WHAT THIS TASK INVOLVES: Out of the material that follows, write out exactly the lines from the line with "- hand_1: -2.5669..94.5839" to the line with "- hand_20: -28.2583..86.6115", both ends included, and no others.
☆ ☆ ☆ ☆ ☆ ☆ ☆
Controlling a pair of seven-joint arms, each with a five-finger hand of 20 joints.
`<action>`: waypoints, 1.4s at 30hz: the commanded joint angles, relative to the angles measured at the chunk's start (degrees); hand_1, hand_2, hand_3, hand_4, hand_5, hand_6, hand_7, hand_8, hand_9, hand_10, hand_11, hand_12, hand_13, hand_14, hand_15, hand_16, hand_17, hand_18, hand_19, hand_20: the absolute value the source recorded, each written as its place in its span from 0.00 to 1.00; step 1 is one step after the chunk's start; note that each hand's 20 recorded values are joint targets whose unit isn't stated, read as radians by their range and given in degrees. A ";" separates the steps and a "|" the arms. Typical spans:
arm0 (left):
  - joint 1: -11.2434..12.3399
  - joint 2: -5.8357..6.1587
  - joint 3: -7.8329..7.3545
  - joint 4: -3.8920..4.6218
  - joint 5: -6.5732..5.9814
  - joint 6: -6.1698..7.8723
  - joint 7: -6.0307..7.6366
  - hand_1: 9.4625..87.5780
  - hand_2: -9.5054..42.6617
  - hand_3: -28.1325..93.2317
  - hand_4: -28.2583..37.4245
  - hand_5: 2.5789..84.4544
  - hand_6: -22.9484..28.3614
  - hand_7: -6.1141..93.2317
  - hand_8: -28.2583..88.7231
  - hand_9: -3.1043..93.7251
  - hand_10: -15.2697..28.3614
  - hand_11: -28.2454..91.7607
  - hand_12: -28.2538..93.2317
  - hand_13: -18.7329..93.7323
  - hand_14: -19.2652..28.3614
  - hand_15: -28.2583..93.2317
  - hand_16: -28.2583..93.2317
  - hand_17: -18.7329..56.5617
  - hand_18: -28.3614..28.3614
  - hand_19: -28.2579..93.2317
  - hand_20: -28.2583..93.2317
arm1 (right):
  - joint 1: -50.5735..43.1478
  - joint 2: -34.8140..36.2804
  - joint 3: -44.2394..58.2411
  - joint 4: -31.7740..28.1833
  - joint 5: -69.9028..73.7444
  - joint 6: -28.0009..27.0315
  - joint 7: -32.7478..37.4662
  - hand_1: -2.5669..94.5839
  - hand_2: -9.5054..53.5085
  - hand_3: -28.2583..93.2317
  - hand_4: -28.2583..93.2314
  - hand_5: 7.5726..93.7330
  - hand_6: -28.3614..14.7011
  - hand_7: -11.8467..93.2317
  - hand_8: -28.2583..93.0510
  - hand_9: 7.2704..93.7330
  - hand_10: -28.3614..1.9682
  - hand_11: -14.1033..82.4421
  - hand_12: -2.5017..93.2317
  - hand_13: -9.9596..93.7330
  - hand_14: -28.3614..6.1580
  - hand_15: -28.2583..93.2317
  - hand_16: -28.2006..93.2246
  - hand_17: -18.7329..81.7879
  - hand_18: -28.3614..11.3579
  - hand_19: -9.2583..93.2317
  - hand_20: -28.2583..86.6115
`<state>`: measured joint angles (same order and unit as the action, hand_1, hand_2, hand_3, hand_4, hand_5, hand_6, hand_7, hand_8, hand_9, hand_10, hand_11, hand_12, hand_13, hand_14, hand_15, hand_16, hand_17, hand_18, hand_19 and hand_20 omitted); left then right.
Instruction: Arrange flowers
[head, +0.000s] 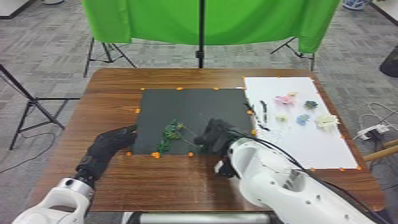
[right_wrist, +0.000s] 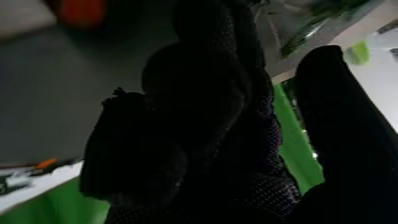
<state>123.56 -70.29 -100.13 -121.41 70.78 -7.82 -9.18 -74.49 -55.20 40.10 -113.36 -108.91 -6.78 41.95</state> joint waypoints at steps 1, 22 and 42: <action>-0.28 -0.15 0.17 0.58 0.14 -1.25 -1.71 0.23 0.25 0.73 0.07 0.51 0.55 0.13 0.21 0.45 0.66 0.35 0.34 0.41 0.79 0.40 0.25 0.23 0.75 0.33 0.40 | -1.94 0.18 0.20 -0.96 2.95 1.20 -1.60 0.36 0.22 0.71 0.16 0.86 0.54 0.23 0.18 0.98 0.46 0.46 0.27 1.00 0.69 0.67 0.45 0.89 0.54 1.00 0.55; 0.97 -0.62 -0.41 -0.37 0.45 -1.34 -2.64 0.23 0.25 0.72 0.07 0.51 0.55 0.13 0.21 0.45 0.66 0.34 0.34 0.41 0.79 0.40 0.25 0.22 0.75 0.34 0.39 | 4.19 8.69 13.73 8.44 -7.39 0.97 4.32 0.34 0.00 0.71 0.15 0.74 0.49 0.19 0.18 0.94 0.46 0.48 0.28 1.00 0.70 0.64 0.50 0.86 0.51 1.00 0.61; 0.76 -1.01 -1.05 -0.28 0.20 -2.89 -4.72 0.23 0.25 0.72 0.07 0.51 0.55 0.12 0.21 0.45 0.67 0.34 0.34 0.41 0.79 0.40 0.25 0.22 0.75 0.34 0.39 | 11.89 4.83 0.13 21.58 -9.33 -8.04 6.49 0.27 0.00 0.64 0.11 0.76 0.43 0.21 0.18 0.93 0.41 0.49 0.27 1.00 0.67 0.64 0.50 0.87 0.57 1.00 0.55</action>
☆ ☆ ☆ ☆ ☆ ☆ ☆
FINISHED TASK:
  - hand_1: -2.5669..94.5839
  - hand_2: -9.5054..53.5085
  - hand_3: -28.2583..93.2317
  - hand_4: -28.2583..93.2314
  - hand_5: 7.5726..93.7330
  - hand_6: -28.3614..14.7011
  - hand_7: -11.8467..93.2317
  - hand_8: -28.2583..93.0510
  - hand_9: 7.2704..93.7330
  - hand_10: -28.3614..1.9682
  - hand_11: -14.1033..82.4421
  - hand_12: -2.5017..93.2317
  - hand_13: -9.9596..93.7330
  - hand_14: -28.3614..6.1580
  - hand_15: -28.2583..93.2317
  - hand_16: -28.2006..93.2246
  - hand_17: -18.7329..81.7879
  - hand_18: -28.3614..11.3579
  - hand_19: -9.2583..93.2317
  - hand_20: -28.2583..86.6115

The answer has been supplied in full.